At the closing of its simplified takeover bid, the Guichard family group held 99.08% of the capital and at least 98.99% of the voting rights of the office equipment and material distribution group. A sufficient number of shares which paved the way for a squeeze-out procedure. The delisting of Manutan shares will take place on Tuesday 22 February.

Manutan will be accompanied by Serma Group. This consultancy and expertise company specializing in embedded and industrial electronic systems will also say goodbye to the Parisian coast on February 22nd. Financière Faraday, which currently owns 99.54% of this consulting and expertise company specializing in on-board and industrial electronic systems, had undertaken to buy back (the few) shares still in circulation at a price of 430 euros.

Other companies are expected to leave the Paris Stock Exchange very soon, such as the bank Union Financière Financière de France (UFF). Abeille Assurances, which held 74.99% of the capital and voting rights of the wealth management specialist, rose to 94.84% of the capital and voting rights following its simplified takeover bid. Abeille Assurances then plans to delist UFF.

The EDF (political) soap opera

For EDF, the exit from the rating will not be as simple. The State currently owns nearly 96% of the capital and at least 96.53% of the energy company’s voting rights following the simplified takeover bid announced this summer.

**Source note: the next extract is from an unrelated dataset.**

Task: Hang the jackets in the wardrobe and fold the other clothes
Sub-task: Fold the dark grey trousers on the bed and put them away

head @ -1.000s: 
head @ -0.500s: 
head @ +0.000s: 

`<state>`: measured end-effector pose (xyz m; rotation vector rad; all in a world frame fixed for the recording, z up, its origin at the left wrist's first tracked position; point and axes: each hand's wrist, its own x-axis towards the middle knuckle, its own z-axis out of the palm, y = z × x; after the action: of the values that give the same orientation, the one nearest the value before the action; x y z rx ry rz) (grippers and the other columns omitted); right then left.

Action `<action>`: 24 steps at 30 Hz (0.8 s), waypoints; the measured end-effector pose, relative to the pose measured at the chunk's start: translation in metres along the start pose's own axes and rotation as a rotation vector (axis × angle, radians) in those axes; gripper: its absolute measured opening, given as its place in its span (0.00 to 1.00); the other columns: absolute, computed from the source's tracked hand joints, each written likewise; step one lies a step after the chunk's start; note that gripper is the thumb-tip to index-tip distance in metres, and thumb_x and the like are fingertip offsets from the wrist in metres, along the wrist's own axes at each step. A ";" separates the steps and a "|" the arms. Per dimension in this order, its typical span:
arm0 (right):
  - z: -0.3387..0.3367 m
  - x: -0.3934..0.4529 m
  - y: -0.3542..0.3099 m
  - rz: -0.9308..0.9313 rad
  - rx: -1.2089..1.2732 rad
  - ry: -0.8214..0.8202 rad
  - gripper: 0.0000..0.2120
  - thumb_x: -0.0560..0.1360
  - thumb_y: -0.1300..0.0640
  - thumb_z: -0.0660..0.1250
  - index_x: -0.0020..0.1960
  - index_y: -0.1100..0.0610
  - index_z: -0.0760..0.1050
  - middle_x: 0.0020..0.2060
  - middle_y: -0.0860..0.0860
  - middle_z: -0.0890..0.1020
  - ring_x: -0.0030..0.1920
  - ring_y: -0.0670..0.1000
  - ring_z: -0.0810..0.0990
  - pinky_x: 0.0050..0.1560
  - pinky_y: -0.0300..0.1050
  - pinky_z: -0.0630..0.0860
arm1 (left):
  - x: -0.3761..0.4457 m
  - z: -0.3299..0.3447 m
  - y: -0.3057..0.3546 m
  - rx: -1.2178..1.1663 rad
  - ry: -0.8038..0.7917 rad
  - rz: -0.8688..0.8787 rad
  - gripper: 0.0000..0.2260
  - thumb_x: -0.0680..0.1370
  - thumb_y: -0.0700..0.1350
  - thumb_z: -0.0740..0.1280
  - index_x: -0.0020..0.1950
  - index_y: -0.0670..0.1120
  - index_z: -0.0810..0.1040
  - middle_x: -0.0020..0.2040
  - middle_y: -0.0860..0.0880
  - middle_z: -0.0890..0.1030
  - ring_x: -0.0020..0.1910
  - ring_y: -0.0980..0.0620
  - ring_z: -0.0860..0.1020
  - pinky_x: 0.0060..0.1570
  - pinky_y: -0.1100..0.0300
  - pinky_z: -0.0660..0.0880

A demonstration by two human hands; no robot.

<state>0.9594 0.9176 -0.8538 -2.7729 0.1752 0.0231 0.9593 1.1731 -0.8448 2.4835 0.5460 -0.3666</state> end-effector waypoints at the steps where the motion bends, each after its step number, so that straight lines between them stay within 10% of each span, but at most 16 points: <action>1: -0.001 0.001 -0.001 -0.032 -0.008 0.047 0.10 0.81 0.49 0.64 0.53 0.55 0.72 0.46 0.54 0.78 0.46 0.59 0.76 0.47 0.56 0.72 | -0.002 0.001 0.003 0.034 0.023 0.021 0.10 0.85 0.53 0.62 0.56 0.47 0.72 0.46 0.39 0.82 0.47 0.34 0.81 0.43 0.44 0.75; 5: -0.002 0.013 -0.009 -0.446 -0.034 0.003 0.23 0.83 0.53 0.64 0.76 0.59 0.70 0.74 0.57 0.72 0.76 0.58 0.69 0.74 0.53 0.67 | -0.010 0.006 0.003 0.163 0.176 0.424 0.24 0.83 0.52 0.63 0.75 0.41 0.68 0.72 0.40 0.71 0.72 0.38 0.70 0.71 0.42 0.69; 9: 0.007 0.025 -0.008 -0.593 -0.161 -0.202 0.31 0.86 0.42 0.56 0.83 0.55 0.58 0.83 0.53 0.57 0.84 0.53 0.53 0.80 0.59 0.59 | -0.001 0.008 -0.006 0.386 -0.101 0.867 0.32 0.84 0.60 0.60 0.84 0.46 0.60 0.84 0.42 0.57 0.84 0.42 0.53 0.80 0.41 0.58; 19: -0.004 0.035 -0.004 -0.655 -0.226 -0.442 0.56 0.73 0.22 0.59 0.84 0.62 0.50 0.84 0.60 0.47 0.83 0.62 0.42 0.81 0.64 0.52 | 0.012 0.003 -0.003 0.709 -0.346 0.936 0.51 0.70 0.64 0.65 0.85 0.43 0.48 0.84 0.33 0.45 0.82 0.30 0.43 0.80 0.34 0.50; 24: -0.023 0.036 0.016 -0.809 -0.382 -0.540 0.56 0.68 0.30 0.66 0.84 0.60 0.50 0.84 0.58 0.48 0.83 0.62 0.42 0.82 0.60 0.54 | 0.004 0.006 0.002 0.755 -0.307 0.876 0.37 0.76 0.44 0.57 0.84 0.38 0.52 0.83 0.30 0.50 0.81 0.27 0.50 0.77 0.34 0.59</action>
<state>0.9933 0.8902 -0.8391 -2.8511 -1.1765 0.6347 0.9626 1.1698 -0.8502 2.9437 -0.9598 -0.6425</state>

To recover the remaining 4% on the rating, Bercy must wait for a decision from the Paris Court of Appeal. It has been seized of an action for annulment by employee shareholders who dispute the buyback price of 12 euros per share set by the State, deemed too low.

The hearing is scheduled for March 23, with a decision expected no later than May 2. If the judgment of the Court of Appeal confirms that the takeover bid is in conformity, the State will be able to renationalise by buying back the remaining 4% of shares.

In some cases, takeover bids do not meet with the expected success. Minority shareholders declined the offer from Irata, the company owned by the video game group’s chief executive. A few days before Christmas, it had launched a takeover bid on Atari aimed at supporting the company’s strategy. The initiator had then proposed a unit price of 0.19 euro, showing a premium of 46% compared to the last quoted price of 0.13 euro before the announcement.

But for the minority shareholders, the premium is low despite the initiator’s promise to offer “a liquidity opportunity to Atari shareholders in an unstable market context”. It is that Atari is known to regulars on the Parisian coast for having had a chaotic journey. And the word is weak. The title has lost more than 70% of its value over the last 5 years, or even much more if we go back to the stock market peaks of the year 2000.

A rating that is gradually thinning…

For the moment, the number of IPOs still does not compensate for departures from the stock market. Since the beginning of the year, only one company has had the honor of going public. This is the specialist in learning to drive online Lepermislibre, which took its first steps on Euronext Growth on Monday.

A finding that was already visible in 2022. Last year, the Paris Stock Exchange recorded 11 new IPOs (with public offering and not counting SPACs), including 2 on the regulated market of Euronext Paris and 9 on Euronext Growth, the small and mid-cap compartment, against 27 listing exits at the same time, recalls EY in the latest edition of its observatory of public offers.